Okay, so as you may have noticed, I have been slacking a bit recently on my mission of dispensing glistening rubies of wit and thoughtful debate through the diamond-encrusted pipeline of the Bac-Log bloggy blogblog machine. This is because the diamond-encrusted pipeline has become clogged with a couple of over-ambitious, um, giant rubies. Or maybe the diamond-encrusted pipeline is suffering from dangerously high emerald cholesterol, so that even normal-sized rubies are putting unhealthy strain on the silver-with-tasteful-gold-inlay idea pump.
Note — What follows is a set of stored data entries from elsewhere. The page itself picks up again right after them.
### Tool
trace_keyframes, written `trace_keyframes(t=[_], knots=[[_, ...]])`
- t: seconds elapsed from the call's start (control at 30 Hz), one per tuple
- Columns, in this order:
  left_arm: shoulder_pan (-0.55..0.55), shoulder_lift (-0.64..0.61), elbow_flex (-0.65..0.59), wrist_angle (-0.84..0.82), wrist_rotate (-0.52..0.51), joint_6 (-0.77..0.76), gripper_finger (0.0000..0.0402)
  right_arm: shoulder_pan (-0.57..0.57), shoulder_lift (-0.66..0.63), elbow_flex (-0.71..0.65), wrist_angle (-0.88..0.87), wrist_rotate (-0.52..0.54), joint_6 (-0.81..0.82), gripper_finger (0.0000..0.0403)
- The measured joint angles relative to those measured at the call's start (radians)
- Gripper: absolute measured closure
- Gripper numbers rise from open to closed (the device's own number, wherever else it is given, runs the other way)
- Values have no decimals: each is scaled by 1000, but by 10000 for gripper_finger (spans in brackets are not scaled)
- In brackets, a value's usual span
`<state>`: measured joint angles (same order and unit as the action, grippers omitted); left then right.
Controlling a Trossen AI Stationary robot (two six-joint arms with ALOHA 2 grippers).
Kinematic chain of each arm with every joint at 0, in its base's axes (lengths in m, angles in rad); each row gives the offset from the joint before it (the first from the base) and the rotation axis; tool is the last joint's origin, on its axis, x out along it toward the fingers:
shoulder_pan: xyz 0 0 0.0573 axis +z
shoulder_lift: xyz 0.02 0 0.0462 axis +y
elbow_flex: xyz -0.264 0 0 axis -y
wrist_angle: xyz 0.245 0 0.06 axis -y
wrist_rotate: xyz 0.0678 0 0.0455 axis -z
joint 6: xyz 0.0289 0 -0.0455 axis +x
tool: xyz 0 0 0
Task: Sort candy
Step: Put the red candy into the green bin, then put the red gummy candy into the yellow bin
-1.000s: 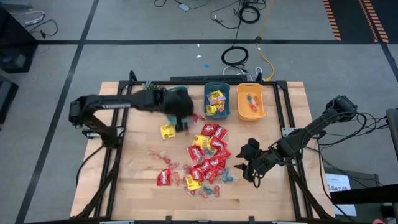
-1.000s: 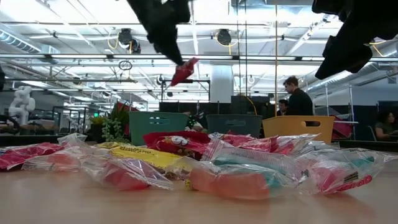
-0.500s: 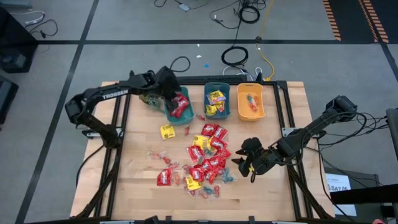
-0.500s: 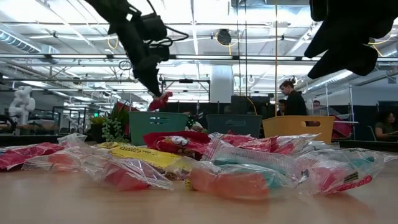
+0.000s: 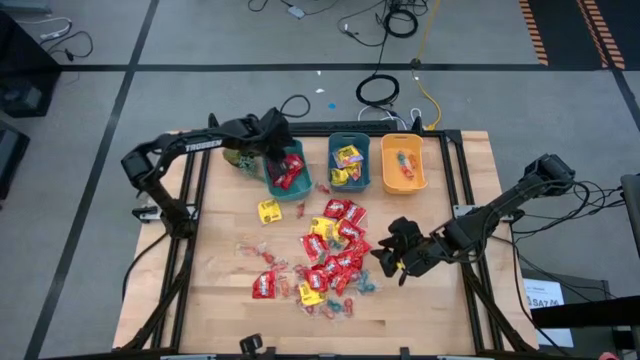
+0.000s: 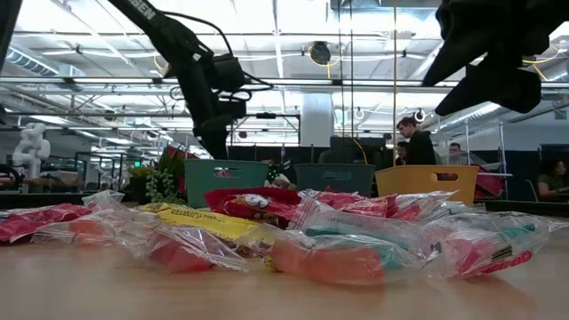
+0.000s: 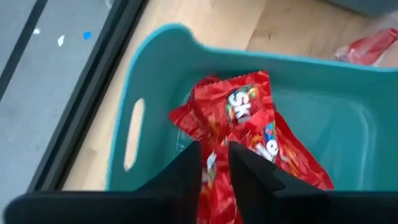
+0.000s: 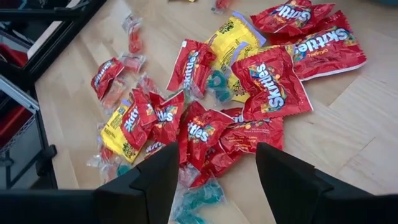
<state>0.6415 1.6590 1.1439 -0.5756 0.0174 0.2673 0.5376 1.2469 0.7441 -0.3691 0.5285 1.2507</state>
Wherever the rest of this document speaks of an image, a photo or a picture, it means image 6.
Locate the person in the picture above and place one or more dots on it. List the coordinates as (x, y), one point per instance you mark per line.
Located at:
(553, 180)
(420, 149)
(401, 153)
(455, 153)

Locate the black gantry frame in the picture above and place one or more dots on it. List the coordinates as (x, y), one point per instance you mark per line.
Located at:
(275, 116)

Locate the dark equipment cabinet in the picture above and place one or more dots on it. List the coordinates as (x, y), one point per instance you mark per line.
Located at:
(355, 151)

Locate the artificial succulent plant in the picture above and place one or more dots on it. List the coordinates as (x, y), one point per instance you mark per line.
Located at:
(162, 182)

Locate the dark blue plastic bin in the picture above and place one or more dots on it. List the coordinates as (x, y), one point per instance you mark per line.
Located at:
(335, 178)

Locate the black partition panel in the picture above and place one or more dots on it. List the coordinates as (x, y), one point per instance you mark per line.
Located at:
(553, 151)
(266, 153)

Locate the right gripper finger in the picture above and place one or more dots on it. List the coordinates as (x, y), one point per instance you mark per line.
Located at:
(502, 89)
(458, 60)

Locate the white building column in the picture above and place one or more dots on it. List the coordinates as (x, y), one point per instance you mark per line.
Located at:
(316, 120)

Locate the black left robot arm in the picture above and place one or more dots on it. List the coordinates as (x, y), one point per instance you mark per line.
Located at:
(169, 31)

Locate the yellow plastic bin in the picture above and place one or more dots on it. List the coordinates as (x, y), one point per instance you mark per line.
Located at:
(422, 182)

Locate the red background object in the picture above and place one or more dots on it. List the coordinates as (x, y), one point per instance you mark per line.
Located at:
(178, 153)

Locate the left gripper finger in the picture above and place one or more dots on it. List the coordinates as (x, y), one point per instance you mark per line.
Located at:
(214, 142)

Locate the red background cart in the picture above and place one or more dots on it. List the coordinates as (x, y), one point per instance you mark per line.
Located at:
(489, 184)

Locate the red Skittles packet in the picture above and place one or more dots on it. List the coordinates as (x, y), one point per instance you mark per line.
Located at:
(409, 206)
(253, 204)
(351, 202)
(222, 173)
(31, 220)

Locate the long ceiling light bar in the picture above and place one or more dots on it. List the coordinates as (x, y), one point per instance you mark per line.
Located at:
(111, 81)

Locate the green plastic bin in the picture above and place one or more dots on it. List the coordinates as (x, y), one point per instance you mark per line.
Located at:
(209, 182)

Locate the yellow Sour Patch packet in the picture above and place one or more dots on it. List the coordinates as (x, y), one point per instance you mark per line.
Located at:
(204, 221)
(155, 207)

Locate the black metal rack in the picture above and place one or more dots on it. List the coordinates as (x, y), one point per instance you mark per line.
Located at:
(102, 171)

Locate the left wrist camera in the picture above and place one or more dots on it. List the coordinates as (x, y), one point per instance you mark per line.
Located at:
(229, 71)
One day I am going to write an epic story about a dude who gets hopelessly lost in his own metaphors. I am going to call it "Bac-Log", and it will be disguised as a blog. The story ends with a self-referential aside in the middle of a baseball post. And everyone lives happily ever after. Also, there will be a list of all of the food that I ate this morning. And it will cleverly set up a franchise of successful sequels, including Miss Congeniality/Back to the Future cross-over fan fiction.
Anyway, here's a list of what I've eaten so far today:
10 candy canes
3 cups of coffee
Okay, BASEBALL!
The best baseball blog of all time was BatGirl, which is tragically now defunct due to the author popping out a kid. Probally the greatest contribution to society that Bat Girl made during her shining blogging years was introducing the concept of Nonsexual Man-Crushes (see here for ultimate NSMC victory) to the baseball-loving population. At long last, my confusing feelings for Danny Haren were legitimized!
Unfortunately, Danny Haren is now my estranged ex-mancrush because my friend Neil owns him in our super-intense fantasy baseball league, and I have diligently trained myself to hate all opposing players (with the exception of James Shields, who I find worthy of forbidden mancrush wuv, and also he looks sort of like Abe Lincoln. Hating James Shields is like hating America.) Every once in a while, Neil will rub it in that Danny Haren is with him now, and that really he has had his best years with him, and aren't I jealous? [ed note: I hate you, Neil]. The worst part of this whole thing is that Neil is totally mancrush cheating on Danny Haren by having a mancrush affair with Little Timmy Lincecum! You dog! This face is at least 10 years away from being able to grow the kind of rugged, untamed facial hair that Danny Haren was probably born with:
You are a sick old man, Neil.
Unlike some people (NEIL), I am mancrush-monogamous (well, with the exception of Abe Shields, but he's on Dr. Lorneypant's team, so it's like having a harmless crush on a movie star. DOESN'T COUNT.) My current mancrush is the studly closer for the KC Royals, Joakim Soria. In addition to being the badass-est pitcher EVER, with a pitch Kyle and I named "crazy loopy pitch", he also has the best nickname of all time, The Mexicutioner. Here is a poster for The Mexicutioner:
He is the best mancrush of all time. I wuv you, Joakim Soria. The Mexicutioner is totally repaying my wuv by propelling BattlestarGrantica to a tenuous perch atop the Northwest Drunken Fan League standings.
Take THAT, Neil.
Also, your dangerous mancrush love-triangle will probably be a major plot point in my forthcoming Miss Congeniality/Back to the Future cross-over fan fiction. I don't want to spoil the ending before I have a chance to actually write it, but you can expect to die pinned between a fashion runway and a steaming DeLorean in the year 2085 somewhere around page 3. Also, it will explore the alternate timeline in which I don't expose Danny Haren to the waiver-wire early in the 2006 season.
[ed note: that was some good blog trash-talking. reward yourself with another candy cane.]
[ed note: thanks, I will!]
UPDATE: also, my fan fiction will explore the possibility that Doc Brown and Captain Kirk's character in Miss Congeniality are long lost siblings!! Prepare for the Awesoming!